Conservative Morphological Anti-Aliasing (CMAA) - March 2014 Update

This article was taken from a blog posting on IDZ by Leigh Davies at Intel Corp, highlighting work and results completed by Leigh and his colleague Filip Strugar in the new AA technique being referred to as Conservative Morphological Anti-Aliasing. Below is the content of the blog along with the available code project download for your examination 

This sample presents a new, image-based, post-processing antialiasing technique referred to as Conservative Morphological Anti-Aliasing and can be downloaded here. The technique was originally developed by Filip Strugar at Intel for use in GRID2 by Codemasters®, to offer a high performance alternative to traditional multi sample anti-aliasing (MSAA) while addressing artistic concerns with existing post-processing antialiasing techniques. The sample allows CMAA to be compared with several popular post processing techniques together with hardware MSAA in a real time rendered scene as well as to an existing image. The scene is rendered using a simple HDR technique and includes basic animation to allow the user to compare how the different techniques cope with temporal artifacts in addition to static portions of the image.

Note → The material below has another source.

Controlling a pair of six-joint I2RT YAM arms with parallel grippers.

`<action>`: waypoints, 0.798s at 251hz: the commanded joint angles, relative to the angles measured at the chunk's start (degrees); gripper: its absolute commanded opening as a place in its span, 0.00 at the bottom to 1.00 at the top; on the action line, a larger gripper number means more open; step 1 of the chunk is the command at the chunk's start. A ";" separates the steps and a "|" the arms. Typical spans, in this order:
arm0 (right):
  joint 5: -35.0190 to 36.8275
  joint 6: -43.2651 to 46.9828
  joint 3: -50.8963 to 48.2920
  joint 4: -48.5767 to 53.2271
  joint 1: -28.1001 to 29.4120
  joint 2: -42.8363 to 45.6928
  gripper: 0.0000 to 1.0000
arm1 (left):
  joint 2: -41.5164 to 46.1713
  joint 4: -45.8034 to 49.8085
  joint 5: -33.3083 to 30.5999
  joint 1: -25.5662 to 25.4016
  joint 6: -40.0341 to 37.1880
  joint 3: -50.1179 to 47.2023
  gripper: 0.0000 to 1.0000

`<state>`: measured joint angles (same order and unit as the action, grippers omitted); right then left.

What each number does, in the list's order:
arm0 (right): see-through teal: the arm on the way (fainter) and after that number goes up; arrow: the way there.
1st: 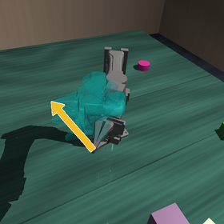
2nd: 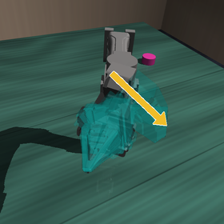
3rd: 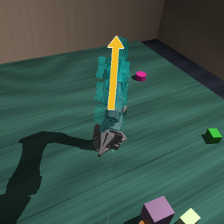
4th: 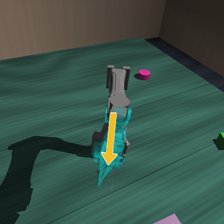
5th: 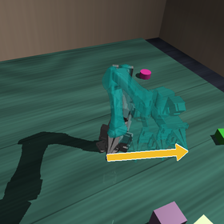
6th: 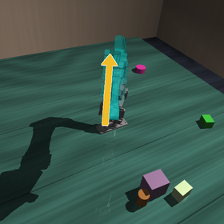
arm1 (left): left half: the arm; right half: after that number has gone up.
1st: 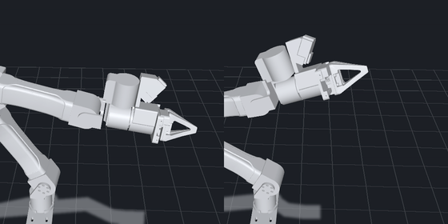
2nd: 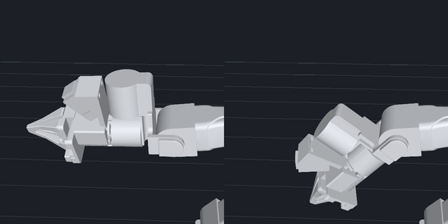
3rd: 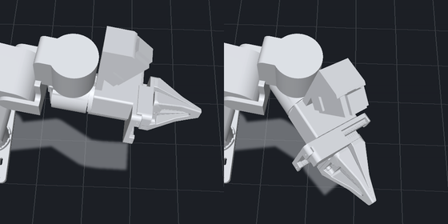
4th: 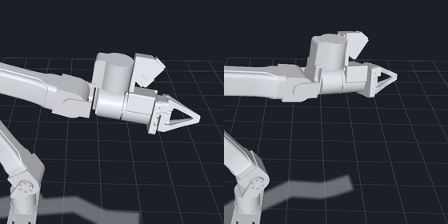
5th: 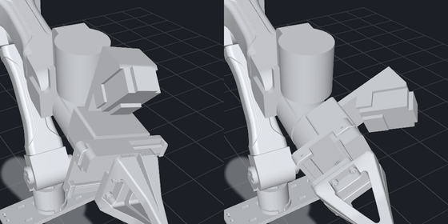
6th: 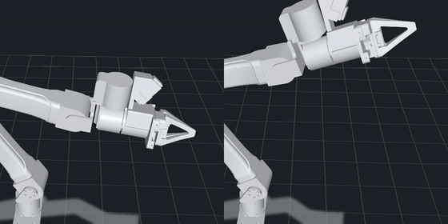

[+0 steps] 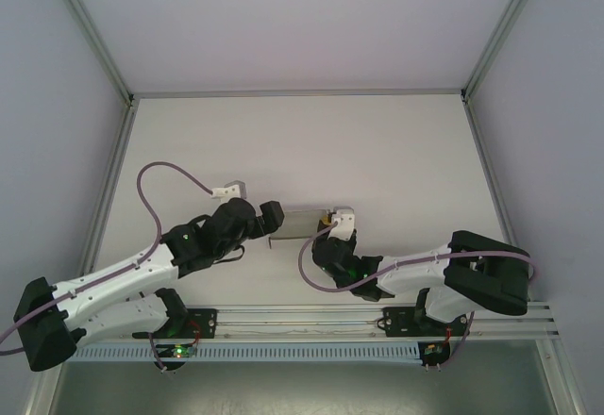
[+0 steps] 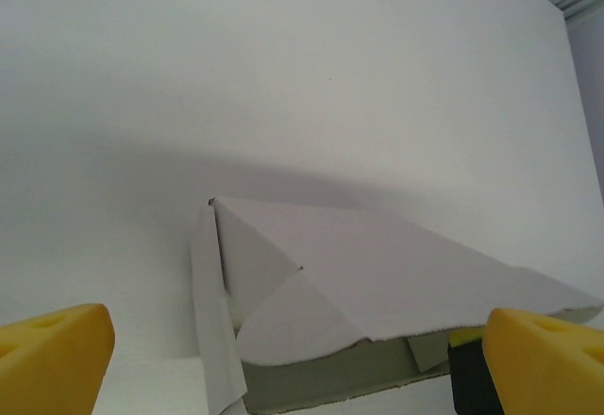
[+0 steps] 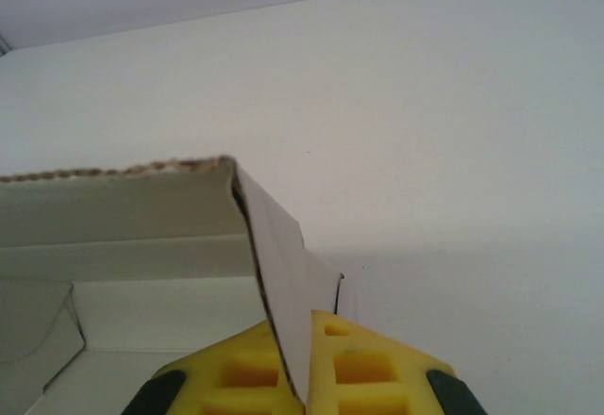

CMAA Sample using HDR & animating geometry

MSAA has long been used to reduce aliasing in computer games and significantly improve their visual appearance. Basic MSAA works by running the pixel shader once per pixel but running the coverage and occlusion tests at higher than normal resolution, typically 2x through 8x, and then merging the results together. While significantly faster than super sampling it still represents a significant additional cost compared to no anti-aliasing and is difficult to implement with certain techniques – for example, this sample uses a custom fullscreen pass needed to get correct post HDR tone-mapping MSAA resolve [Humus article in ShaderX6] [6].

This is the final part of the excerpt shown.